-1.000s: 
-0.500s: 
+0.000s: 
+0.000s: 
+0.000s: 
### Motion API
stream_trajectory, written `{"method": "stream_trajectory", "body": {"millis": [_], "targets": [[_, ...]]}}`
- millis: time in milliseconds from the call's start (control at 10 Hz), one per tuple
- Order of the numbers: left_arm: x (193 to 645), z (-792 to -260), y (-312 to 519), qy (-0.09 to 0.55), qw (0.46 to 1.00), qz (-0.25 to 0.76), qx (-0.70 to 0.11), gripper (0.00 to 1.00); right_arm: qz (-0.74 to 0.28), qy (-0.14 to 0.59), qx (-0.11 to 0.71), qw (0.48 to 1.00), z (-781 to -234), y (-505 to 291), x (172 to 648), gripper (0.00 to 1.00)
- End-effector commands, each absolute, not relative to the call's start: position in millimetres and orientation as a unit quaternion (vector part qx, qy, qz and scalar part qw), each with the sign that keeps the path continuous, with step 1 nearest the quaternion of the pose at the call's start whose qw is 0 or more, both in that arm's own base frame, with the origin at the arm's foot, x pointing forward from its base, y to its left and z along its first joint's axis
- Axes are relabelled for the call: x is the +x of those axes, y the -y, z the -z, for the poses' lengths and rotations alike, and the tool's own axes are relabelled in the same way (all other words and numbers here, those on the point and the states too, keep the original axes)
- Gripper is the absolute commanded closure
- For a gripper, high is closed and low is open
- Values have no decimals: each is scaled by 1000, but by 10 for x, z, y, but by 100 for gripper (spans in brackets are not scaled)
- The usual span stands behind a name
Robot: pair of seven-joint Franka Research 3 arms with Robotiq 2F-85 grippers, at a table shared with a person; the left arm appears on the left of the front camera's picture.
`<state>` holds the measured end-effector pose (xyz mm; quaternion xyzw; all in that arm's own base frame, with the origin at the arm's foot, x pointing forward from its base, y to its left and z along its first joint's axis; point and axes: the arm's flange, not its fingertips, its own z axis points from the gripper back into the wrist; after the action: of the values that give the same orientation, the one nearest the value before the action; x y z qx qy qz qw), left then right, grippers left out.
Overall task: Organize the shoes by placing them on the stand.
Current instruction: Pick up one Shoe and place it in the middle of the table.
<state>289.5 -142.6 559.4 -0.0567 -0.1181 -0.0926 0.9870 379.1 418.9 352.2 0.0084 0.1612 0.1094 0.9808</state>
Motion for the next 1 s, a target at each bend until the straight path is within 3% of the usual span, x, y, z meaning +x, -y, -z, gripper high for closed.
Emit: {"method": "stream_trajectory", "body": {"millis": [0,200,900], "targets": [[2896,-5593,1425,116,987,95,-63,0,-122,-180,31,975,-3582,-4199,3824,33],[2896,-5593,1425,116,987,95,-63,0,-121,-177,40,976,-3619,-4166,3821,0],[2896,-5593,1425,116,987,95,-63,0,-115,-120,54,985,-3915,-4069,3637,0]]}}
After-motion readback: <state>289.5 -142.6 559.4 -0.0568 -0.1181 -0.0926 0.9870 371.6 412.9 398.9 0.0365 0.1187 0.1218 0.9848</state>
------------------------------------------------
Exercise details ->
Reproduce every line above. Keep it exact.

The answer ->
-1.000s: 
-0.500s: 
+0.000s: 
+0.000s: 
+0.000s: 
### Motion API
stream_trajectory, written `{"method": "stream_trajectory", "body": {"millis": [_], "targets": [[_, ...]]}}`
- millis: time in milliseconds from the call's start (control at 10 Hz), one per tuple
- Order of the numbers: left_arm: x (193 to 645), z (-792 to -260), y (-312 to 519), qy (-0.09 to 0.55), qw (0.46 to 1.00), qz (-0.25 to 0.76), qx (-0.70 to 0.11), gripper (0.00 to 1.00); right_arm: qz (-0.74 to 0.28), qy (-0.14 to 0.59), qx (-0.11 to 0.71), qw (0.48 to 1.00), z (-781 to -234), y (-505 to 291), x (172 to 648), gripper (0.00 to 1.00)
- End-effector commands, each absolute, not relative to the call's start: position in millimetres and orientation as a unit quaternion (vector part qx, qy, qz and scalar part qw), each with the sign that keeps the path continuous, with step 1 nearest the quaternion of the pose at the call's start whose qw is 0 or more, both in that arm's own base frame, with the origin at the arm's foot, x pointing forward from its base, y to its left and z along its first joint's axis
- Axes are relabelled for the call: x is the +x of those axes, y the -y, z the -z, for the poses' lengths and rotations alike, and the tool's own axes are relabelled in the same way (all other words and numbers here, those on the point and the states too, keep the original axes)
- Gripper is the absolute commanded closure
- For a gripper, high is closed and low is open
- Values have no decimals: each is scaled by 1000, but by 10 for x, z, y, but by 100 for gripper (spans in brackets are not scaled)
- The usual span stands behind a name
Robot: pair of seven-joint Franka Research 3 arms with Robotiq 2F-85 grippers, at a table shared with a person; the left arm appears on the left of the front camera's picture.
`<state>` holds the measured end-effector pose (xyz mm; quaternion xyzw; all in that arm's own base frame, with the origin at the arm's foot, x pointing forward from its base, y to its left and z along its first joint's axis; point and axes: the arm's flange, not its fingertips, its own z axis points from the gripper back into the wrist; after the action: of the values that give the same orientation, the one nearest the value before the action; x y z qx qy qz qw), left then right, grippers left out.
Overall task: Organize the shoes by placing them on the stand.
Current instruction: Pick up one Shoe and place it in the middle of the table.
<state>289.5 -142.6 559.4 -0.0567 -0.1181 -0.0926 0.9870 379.1 418.9 352.2 0.0084 0.1612 0.1094 0.9808</state>
Motion for the next 1 s, a target at each bend until the straight path is within 3% of the usual span, x, y, z meaning +x, -y, -z, gripper high for closed.
Emit: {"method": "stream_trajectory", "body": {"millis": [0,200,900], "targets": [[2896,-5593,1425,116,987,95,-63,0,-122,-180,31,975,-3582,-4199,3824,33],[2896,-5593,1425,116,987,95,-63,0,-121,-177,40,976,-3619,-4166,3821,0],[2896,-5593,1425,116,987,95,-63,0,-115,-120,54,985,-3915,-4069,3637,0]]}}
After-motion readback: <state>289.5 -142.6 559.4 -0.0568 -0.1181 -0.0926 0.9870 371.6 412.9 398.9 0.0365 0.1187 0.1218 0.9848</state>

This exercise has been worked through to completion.